Murphy does that too Kim. He is so food obsessed he will sit like a statue waiting for a treat. The only movement is the drool running down off of his chin!


----------



## Emma&Tilly (May 15, 2005)

Tilly will do that sometimes...I think they use all their concentration on staring at you/treat they forget about everything else!


----------



## Maggies mom (Jan 6, 2006)

Mine dont freeze and if you use treats, Abbie cant sit still....


----------



## Joanne & Asia (Jul 23, 2007)

Mine poses for pictures as she is a Diva! Maybe yours was doing that!


----------



## TheHooch (May 9, 2007)

I wish mine could get rigid like that.

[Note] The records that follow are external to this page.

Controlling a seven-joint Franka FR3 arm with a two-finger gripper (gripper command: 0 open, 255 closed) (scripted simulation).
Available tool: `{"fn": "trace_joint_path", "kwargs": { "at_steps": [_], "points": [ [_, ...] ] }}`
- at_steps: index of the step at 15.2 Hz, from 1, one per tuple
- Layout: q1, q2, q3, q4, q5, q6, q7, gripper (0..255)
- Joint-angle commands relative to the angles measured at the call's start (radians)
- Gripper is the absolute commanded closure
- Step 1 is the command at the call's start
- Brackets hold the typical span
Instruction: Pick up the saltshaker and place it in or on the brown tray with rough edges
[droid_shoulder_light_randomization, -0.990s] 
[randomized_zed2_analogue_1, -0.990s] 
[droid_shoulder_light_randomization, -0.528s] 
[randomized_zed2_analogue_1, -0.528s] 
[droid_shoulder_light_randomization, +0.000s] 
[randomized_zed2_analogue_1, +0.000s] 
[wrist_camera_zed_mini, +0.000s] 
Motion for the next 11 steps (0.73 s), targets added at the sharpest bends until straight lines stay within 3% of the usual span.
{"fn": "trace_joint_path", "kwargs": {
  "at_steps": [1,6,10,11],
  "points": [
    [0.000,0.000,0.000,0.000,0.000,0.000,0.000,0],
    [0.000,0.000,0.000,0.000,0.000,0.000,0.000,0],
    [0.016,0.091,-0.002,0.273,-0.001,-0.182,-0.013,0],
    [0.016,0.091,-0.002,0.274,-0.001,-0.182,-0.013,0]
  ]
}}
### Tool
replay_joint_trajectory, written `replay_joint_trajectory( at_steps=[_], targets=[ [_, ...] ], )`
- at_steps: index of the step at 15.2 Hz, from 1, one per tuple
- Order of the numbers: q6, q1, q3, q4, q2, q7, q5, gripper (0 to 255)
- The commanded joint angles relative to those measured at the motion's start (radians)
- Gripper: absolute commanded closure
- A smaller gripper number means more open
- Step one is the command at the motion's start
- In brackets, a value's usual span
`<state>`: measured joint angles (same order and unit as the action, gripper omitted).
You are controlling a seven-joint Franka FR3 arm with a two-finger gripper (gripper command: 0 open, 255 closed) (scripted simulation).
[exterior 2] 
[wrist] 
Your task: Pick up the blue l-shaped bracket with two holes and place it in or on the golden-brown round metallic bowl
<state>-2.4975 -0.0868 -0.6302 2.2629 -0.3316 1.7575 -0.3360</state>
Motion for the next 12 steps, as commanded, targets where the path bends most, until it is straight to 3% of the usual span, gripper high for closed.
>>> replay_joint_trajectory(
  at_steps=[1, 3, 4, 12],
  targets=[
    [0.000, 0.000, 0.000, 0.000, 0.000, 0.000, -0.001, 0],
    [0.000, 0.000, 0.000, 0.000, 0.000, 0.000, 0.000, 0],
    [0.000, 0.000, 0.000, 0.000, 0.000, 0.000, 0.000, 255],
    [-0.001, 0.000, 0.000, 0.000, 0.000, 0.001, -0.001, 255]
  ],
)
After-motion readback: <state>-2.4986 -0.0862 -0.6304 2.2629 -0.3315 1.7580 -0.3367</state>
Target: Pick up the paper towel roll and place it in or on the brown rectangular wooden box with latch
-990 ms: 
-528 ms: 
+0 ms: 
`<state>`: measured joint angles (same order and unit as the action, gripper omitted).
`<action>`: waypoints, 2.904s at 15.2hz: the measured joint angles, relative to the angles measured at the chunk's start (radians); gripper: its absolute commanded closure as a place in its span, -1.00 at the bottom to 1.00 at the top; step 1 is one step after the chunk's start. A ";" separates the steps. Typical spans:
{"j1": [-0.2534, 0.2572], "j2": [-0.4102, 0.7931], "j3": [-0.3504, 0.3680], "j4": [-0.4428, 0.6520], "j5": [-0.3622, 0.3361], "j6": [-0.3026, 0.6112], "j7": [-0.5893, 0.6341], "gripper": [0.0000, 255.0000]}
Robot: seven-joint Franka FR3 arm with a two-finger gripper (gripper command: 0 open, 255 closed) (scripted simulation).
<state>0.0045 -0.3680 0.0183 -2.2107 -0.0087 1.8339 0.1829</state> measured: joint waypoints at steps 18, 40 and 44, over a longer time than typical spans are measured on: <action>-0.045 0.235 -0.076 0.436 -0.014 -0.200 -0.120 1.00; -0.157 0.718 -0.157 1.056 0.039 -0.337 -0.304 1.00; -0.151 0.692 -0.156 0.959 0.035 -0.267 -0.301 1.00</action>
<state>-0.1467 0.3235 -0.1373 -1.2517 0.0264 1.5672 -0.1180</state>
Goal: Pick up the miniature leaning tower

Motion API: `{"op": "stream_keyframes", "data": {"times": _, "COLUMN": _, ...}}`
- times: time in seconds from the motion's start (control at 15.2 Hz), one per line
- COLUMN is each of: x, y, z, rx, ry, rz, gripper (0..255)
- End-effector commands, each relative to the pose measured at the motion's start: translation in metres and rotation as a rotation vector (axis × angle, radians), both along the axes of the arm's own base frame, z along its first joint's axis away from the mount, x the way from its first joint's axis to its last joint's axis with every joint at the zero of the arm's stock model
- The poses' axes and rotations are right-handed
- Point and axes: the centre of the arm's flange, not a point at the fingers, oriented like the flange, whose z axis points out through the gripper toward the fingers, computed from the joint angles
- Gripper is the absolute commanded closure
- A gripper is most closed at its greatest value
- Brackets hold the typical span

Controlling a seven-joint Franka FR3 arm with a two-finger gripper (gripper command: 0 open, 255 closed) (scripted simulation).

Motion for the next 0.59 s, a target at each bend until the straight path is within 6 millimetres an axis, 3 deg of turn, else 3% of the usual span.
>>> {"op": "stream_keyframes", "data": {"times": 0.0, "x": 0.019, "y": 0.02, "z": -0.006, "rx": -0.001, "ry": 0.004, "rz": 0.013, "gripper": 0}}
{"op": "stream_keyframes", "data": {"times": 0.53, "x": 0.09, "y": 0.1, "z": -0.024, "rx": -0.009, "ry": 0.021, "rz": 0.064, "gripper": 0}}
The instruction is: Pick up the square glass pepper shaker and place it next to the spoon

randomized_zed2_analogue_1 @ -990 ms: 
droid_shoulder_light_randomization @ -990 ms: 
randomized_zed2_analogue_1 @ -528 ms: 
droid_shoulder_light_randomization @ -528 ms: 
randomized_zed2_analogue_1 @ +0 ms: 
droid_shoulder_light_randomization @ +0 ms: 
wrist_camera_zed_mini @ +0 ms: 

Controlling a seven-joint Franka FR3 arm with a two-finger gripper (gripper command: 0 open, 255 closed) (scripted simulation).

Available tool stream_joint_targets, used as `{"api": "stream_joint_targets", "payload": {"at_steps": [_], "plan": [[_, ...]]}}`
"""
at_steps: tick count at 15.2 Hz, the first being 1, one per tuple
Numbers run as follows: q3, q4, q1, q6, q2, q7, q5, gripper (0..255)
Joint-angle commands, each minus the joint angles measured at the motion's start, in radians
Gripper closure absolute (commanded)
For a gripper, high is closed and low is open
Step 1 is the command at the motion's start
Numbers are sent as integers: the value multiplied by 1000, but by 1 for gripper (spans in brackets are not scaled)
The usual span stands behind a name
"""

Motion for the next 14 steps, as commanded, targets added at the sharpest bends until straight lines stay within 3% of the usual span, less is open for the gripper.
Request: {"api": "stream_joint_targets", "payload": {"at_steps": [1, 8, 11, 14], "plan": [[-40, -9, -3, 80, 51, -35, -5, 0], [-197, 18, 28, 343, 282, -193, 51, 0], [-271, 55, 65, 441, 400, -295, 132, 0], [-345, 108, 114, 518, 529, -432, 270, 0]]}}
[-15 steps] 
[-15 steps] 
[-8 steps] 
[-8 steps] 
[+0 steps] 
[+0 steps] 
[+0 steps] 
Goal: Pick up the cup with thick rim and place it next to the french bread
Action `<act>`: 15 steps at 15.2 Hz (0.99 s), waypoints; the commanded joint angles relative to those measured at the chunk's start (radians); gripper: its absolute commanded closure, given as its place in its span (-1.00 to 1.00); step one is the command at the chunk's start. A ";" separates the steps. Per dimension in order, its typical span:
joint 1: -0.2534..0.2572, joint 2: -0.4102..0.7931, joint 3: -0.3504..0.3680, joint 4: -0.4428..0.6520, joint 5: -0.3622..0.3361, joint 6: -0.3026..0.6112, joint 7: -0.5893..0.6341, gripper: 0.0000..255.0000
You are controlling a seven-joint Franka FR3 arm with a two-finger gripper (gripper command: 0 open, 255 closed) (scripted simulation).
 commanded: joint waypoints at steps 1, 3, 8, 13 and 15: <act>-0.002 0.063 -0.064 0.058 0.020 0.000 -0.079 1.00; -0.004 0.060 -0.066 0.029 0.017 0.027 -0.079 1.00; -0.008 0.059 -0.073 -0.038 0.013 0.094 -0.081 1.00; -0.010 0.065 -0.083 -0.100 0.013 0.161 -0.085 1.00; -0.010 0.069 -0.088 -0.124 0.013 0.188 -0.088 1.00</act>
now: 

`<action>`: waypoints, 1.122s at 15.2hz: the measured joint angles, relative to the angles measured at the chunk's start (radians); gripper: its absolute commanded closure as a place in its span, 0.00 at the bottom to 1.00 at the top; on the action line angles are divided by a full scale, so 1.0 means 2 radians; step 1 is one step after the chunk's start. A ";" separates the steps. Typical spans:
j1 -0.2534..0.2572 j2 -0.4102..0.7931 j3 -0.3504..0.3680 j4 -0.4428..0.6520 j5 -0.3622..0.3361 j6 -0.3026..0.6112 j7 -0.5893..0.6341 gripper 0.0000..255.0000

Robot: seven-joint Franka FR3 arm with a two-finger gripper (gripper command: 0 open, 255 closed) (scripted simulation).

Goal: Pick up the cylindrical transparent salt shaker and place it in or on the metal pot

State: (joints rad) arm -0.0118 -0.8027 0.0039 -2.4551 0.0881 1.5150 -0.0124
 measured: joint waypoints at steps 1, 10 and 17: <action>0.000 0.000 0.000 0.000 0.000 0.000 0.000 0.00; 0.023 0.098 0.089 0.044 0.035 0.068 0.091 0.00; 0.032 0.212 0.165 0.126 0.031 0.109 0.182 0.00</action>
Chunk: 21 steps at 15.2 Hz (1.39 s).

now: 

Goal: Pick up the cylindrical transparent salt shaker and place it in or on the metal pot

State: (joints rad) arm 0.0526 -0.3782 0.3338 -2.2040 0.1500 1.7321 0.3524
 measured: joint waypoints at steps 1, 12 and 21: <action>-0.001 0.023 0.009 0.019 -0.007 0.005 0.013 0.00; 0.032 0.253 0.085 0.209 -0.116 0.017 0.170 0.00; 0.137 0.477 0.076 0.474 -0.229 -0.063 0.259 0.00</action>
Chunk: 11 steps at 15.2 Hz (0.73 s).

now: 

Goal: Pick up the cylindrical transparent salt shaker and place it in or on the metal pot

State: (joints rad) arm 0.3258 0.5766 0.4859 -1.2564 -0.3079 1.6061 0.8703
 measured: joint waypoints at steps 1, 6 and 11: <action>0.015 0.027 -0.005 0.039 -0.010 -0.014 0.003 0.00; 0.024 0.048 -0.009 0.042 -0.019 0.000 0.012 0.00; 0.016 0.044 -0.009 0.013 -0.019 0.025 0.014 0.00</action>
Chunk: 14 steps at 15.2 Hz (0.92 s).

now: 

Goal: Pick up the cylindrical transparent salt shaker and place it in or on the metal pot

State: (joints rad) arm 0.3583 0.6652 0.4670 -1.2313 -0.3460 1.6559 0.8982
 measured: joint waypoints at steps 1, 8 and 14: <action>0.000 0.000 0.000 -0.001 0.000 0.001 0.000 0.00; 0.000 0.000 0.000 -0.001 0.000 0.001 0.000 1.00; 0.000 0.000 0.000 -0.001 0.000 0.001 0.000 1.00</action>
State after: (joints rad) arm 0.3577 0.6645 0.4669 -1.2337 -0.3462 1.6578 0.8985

This poor old camera we have I have plenty of pictures of just tails where it took so long to take the picture LOL. I think Tucker is the consummate poser.

Hooch


----------



## sharlin (Feb 26, 2007)

You're thinking "PHOTO OP!!!" He's Thinking "FOOOOOOOD" SkyPup used to do the freeze frame with treats as well.


----------



## GoldenJoyx'stwo (Feb 25, 2007)

I can see how some dogs would make great "print" models.


----------



## mdoats (Jun 7, 2007)

When I use the "watch me" command, Rookie doesn't move a hair. He sits and is absolutely frozen. He'll move a little bit on "sit" but not at ALL on "watch me."


----------



## Carsonsdaddy (Nov 1, 2006)

Carson does that when he see's something he's unsure of....like last night at the lake. We were playing and then this guy comes up to put his kayak in the water, and Carson froze and just stared at him...for like 5 mins.... not moving a muscle....


----------



## Angel_Kody (Feb 27, 2007)

Ha-ha...I just posted to your other thread how Kody would turn into a statue for treats also when I was taking pictures of him! Jester gets too impatient when there is food involved and flits all about in case I dropped a crumb! :doh:


----------



## Jazz's Mom (Feb 26, 2007)

My previous golden would do that when we let him out at night. He'd freeze, just in case there were any rabbits in the yard. It would take him ages to simply cross the patio. At some points you'd literally see his leg shaking from being held in the air for so long. He never caught any (luckily), but you could have used time-lapse photography to actually see him move.


----------



## Goldndust (Jul 30, 2005)

I don't use treats, Bianka and Kody and Abby all know the commands I use for photo taking such in the pic below. I will say though if one hears a noise or a voice out of no where you will note the ears going up a bit or even possibly a head movement, then back a gain at me but will hold the command. But none freeze up and they all stay pretty relaxed for the most part for taking pics.


----------



## GoldenJoyx'stwo (Feb 25, 2007)

Goldndust said:


> I don't use treats, Bianka and Kody and Abby all know the commands I use for photo taking such in the pic below. I will say though if one hears a noise or a voice out of no where you will note the ears going up a bit or even possibly a head movement, then back a gain at me but will hold the command. But none freeze up and they all stay pretty relaxed for the most part for taking pics.


I was using treats because I was trying to get Bailey (our visiting Golden) in the photo. He's afraid of the camera, so it didn't work...


----------